*Task directions*: Retyped exactly and without pictures, the lines from the one with "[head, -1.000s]" through the end of the listing must form the entire answer.

*Dataset content*:

=== Begin Enclosure ===

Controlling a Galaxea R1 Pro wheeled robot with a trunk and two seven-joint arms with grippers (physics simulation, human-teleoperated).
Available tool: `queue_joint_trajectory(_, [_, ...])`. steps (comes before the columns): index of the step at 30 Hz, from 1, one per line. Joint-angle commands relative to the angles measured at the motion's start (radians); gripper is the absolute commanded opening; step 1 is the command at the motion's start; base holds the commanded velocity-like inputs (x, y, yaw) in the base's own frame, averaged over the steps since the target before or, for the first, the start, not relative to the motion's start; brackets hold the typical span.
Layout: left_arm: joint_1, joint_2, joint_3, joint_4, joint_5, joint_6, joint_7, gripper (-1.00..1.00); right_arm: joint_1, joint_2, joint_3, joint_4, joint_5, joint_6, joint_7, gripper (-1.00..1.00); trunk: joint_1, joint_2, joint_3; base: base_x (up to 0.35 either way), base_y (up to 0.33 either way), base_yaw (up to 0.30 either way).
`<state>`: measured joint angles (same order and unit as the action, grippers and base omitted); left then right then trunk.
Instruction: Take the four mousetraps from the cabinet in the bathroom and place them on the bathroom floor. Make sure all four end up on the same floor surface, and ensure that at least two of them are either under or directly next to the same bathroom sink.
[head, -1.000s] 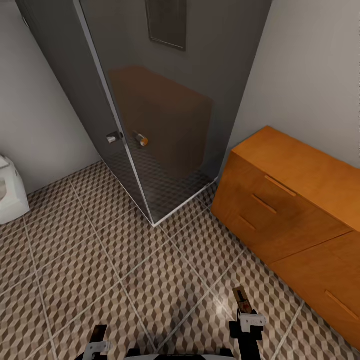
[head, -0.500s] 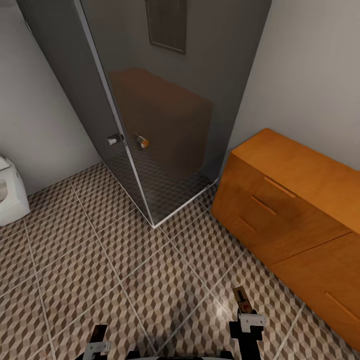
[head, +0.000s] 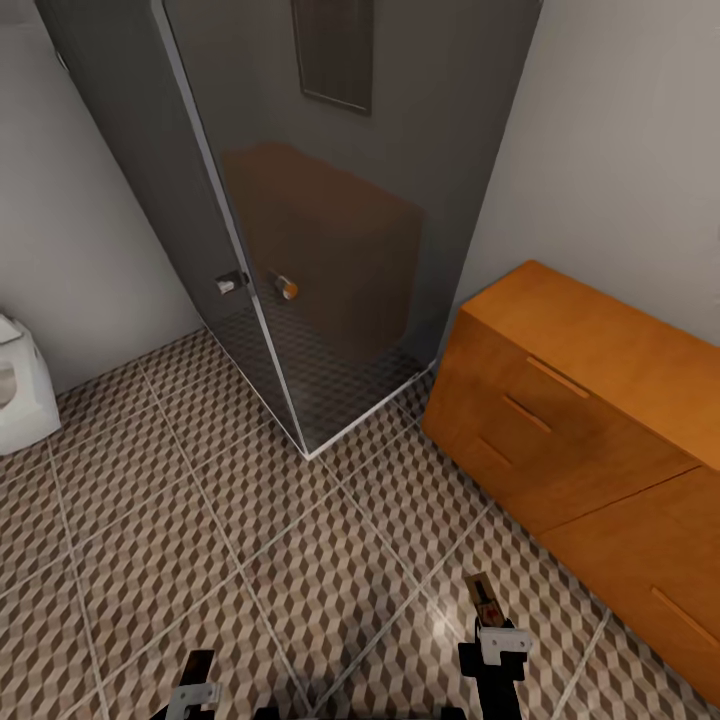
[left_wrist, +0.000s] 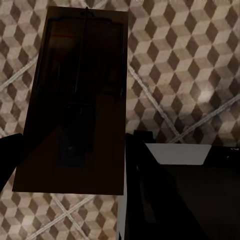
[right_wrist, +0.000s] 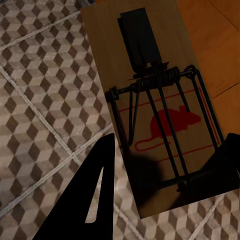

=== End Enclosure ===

*Finished exercise*:
[head, -1.000s] 
[head, -0.500s] 
[head, +0.000s] 
[left_wrist, +0.000s] 
[right_wrist, +0.000s] 

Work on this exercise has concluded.